Wryly reflecting the nature of 'expect the unexpected' in both life and filmmaking, Fazendeiro and Gomes create a delightful little summer movie that is cinematically inventive while reflecting the state of the worldwide pandemic and its effect on filmmaking. The Tsugua Diaries is a perfect antidote of a movie in our trying times.

Sound and Fury

The Tragedy of Macbeth (2021) - Coen the-tragedy-of-macbeth-film With The Tragedy of Macbeth marks the solo outing of Joel Coen as a director, one half of the brothers team behind such classics as No Country for Old Men and A Serious Man. It stars indomitable Denzel Washington as the ambitious, murderous Scotsman and the great Frances McDormand (also the director's wife) as the Lady M. With a great ensemble of the British, Scottish, Irish and American actors, including Brendan Gleeson, Corey Hawkins, Bertie Carvel and Kathryn Hunter, I have to say, acting in this is fantastic.

But there have been many famous screen adaptations of the Shakespeare’s play before this reiteration. So the first question anyone would naturally ask is, is another adaptation of the famous Scottish play really necessary? Most recently we had a sexy, action packed version directed by Justin Kurzel and starring Michael Fassbender and Marion Cortillard that no one saw.

Macbeth and Banquo (Bertie Carvel) return after victorious battle over invading Norwegian forces, then encounters witches (?) in the forms of crows. They instill the ideas in the returning warriors that Macbeth will be king and Banquo's offspring will take over down the line. The rest of the film is predicated on that foretelling and Macbeth acting upon it. From the get-go, Lady Macbeth is all over the idea of killing off King Duncan (Gleeson). But after the deed is done and Macbeth assumes the throne, they get increasingly paranoid with guilt, with imaginary approaching heavy steps and bloodstains that never washes away. Sleep no more. Macbeth can never rest easily.

There is nothing wrong with Washington and McDomand's acting, eschewing the bard's juicy monologues with gusto and ease. His greying hair and beard and her wrinkles give their performances more edge, accentuating the aging couple's desperate last shot at glory. But it's Kathryn Hunter who steals the show. She portrays the manifestation of three witches. Her contortionist body movement and cadence of her gravelly voice in the beginning sets the uneasy tone of the whole film.

Shot in black and white in academy ratio, it is closer to filmed stage play than a cinematic adaptation. Its German expressionism inspired, minimalist set design and CGI fog and a murder of crows come across as cheap.

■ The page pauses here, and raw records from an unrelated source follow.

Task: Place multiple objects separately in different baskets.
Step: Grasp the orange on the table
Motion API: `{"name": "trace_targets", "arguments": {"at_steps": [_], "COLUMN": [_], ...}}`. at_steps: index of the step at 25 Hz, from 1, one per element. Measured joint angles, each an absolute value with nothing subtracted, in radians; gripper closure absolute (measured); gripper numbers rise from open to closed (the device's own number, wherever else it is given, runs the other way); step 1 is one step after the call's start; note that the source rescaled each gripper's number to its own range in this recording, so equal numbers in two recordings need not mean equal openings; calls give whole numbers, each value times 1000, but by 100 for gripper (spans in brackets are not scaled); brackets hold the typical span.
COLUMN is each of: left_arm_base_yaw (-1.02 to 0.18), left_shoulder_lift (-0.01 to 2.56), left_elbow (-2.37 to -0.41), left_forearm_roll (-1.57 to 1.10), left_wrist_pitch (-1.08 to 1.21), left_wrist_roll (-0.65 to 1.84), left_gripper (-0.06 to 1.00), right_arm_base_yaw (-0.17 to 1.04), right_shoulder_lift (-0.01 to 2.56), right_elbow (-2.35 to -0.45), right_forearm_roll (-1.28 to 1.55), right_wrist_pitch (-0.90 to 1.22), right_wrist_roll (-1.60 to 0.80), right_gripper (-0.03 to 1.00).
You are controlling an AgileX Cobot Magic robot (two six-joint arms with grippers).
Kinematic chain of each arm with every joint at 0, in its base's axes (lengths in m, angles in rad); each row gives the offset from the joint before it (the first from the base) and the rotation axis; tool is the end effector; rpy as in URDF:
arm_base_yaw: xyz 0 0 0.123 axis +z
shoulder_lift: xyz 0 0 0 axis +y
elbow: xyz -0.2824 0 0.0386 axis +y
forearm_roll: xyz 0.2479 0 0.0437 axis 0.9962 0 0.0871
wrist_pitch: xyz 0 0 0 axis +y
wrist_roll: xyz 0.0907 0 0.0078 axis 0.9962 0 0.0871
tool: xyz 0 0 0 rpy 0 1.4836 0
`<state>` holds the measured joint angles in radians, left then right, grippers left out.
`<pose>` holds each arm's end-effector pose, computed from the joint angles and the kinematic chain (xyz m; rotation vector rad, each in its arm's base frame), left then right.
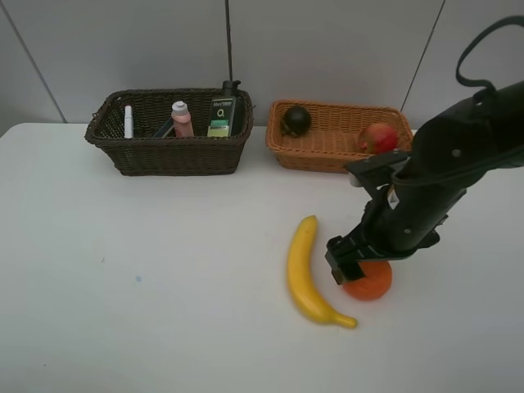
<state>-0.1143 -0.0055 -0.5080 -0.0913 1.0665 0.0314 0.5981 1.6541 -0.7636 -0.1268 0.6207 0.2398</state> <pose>-0.0078 -0.0064 0.2792 0.1535 2.0312 -0.1611 0.2231 0.1439 0.1462 -0.6725 2.8976 -0.0216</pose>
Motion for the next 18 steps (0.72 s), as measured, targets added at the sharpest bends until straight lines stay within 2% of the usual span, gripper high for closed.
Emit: {"name": "trace_targets", "arguments": {"at_steps": [18], "left_arm_base_yaw": [-114], "left_shoulder_lift": [-5], "left_elbow": [-508], "left_forearm_roll": [-91], "left_wrist_pitch": [1067], "left_wrist_roll": [31], "left_gripper": [-1], "right_arm_base_yaw": [598], "right_shoulder_lift": [1822], "right_elbow": [-755], "right_forearm_roll": [-152], "right_wrist_pitch": [500], "right_wrist_roll": [240], "right_gripper": [-3]}}
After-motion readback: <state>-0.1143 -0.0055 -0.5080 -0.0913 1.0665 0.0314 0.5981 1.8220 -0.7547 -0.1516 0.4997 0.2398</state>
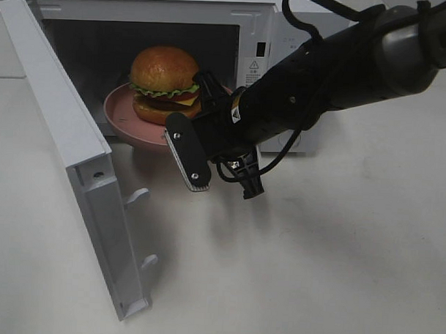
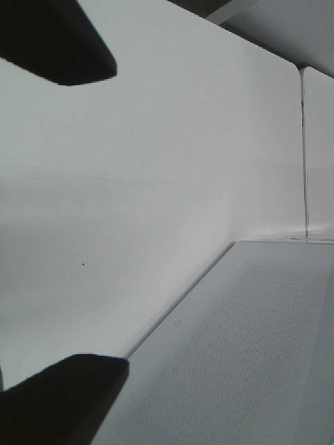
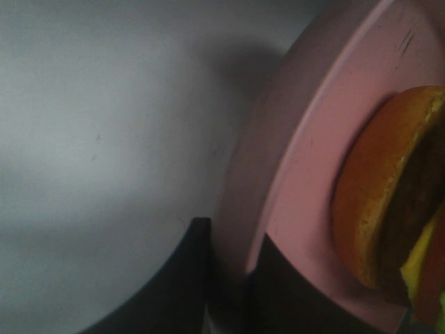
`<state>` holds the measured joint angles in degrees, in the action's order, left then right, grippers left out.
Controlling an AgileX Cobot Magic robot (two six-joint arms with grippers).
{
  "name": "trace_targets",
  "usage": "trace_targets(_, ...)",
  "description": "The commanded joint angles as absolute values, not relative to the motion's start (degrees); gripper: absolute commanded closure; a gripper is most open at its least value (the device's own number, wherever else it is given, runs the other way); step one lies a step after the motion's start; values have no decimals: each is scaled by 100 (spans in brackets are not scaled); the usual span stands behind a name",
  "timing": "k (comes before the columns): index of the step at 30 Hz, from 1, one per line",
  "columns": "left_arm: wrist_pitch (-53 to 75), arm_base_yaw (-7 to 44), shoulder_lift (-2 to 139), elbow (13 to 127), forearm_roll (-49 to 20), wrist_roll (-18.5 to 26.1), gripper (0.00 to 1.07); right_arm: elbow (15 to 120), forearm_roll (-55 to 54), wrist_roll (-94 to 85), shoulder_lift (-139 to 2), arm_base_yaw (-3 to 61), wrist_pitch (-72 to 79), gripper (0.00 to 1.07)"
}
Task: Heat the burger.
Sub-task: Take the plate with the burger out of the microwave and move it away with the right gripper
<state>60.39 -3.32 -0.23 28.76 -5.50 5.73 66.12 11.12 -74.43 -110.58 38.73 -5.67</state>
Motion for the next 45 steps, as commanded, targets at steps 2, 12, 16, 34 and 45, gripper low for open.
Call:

And digital cinematography (nonetheless shot by usually great DP Bruno Delbonnel) looks extremely flat and surprisingly uninspired.

Unfortunately, there is nothing special about Coen's directing: there are no battle scenes, the weird vibe has been done much better both in Polanski's and Welles's version as well as in Kurosawa's Throne of Blood. It's as if Coen couldn't decide what direction he wanted to go and took the most boring, lazy route. The result is boring, flat adaptation with hodge-podge styles from other classic period pieces, as if Macbeth the film is wearing an ill-fitting suit.

Even any semblance of Coen-ness is only briefly found in the appearance of Stephen Root, a character actor and frequent collaborator of the brothers as Porter, a comic relief.

At best, The Tragedy of Macbeth feels like a vanity project where a director trying to please his wife a role she always wanted to play (for 15 years apparently). It also gives a clue to which Coen might be a Garfunkel of the duo.